En revanche, des fonctionnaires n’hésitent pas à confier leur inquiétude face à la perspective du renouvellement du mandat de Grégoire de Fournas. Début juin, dans le cadre de sa commission d’enquête, le député et viticulteur a convoqué le Lierre, association qui réunit de nombreux fonctionnaires et autres agents publics engagés pour la défense de l’environnement.

Comme le montrent les vidéos disponibles sur le site de l’Assemblée, les débats ont surtout été l’occasion de questionner la légitimité et la légalité de l’organisation. Grégoire de Fournas assure qu’il n’y aura pas de «chasse aux sorcières» si son parti accède au pouvoir. Mais il s’en émeut encore : le Lierre n’aurait pas dû définir son parti comme climatosceptique à la veille des élections européennes.

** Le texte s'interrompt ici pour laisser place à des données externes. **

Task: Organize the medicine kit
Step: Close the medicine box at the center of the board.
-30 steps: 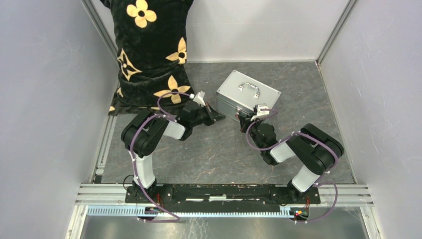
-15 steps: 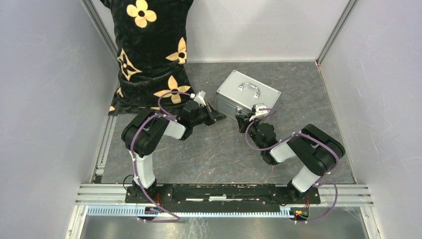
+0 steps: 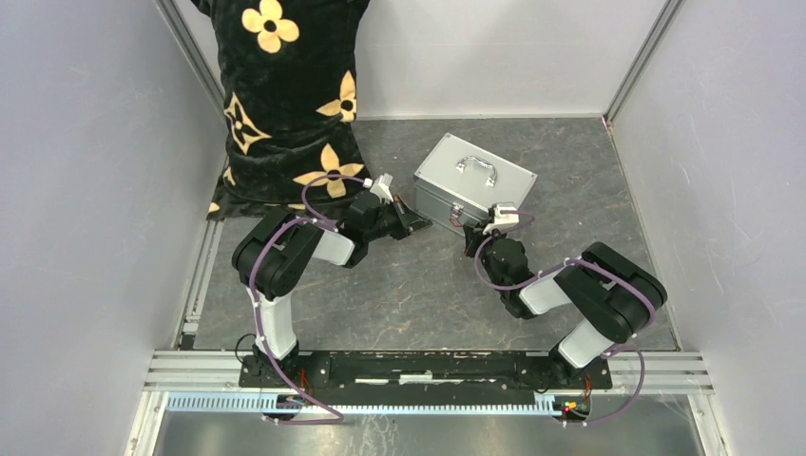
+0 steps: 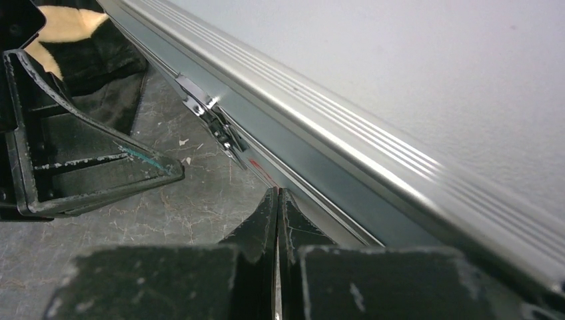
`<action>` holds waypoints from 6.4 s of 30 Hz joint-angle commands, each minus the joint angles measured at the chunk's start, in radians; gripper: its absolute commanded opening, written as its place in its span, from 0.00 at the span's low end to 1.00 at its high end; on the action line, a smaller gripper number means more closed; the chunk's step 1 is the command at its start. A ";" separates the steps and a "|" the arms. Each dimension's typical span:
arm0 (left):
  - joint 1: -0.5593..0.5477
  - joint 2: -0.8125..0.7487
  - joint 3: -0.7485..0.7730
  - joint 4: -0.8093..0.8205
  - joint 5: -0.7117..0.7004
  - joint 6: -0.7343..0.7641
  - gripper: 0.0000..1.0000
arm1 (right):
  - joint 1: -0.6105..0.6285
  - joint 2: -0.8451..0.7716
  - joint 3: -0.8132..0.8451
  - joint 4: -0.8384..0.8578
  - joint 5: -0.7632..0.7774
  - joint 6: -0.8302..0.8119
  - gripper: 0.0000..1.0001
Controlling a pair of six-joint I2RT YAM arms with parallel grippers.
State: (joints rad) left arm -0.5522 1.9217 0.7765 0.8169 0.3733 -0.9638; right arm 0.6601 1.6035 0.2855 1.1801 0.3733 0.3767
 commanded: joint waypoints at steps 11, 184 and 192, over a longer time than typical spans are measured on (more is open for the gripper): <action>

Le député a pourtant déposé un amendement montrant son soutien aux hydrocarbures dans le projet de loi de finance pour 2024. Même le principal syndicat agricole, la FNSEA, avait accepté fin 2023 et après des discussions avec Bruno Le Maire, un rehaussement progressif et limité de la taxe sur le gazole non agricole (GNR). Pour ce carburant utilisé dans les tracteurs, les agriculteurs sont aujourd’hui exonérés de la plus grande partie de la taxe énergétique, un cadeau fiscal estimé à 1,6 milliard d’euros, et identifié comme la dépense la plus défavorable à l’environnement du ministère de l’Agriculture. Grégoire de Fournas, loin d’encourager la transition énergétique des fermes, proposait à l’inverse de maintenir l’aide en l’état.

Au PMU de Pauillac, ces débats paraissent si lointains, que le propriétaire du bar comme ses amis continuent de penser que la réélection de Grégoire de Fournas à la place de sa concurrente socialiste Pascale Got «ne changera rien au quotidien».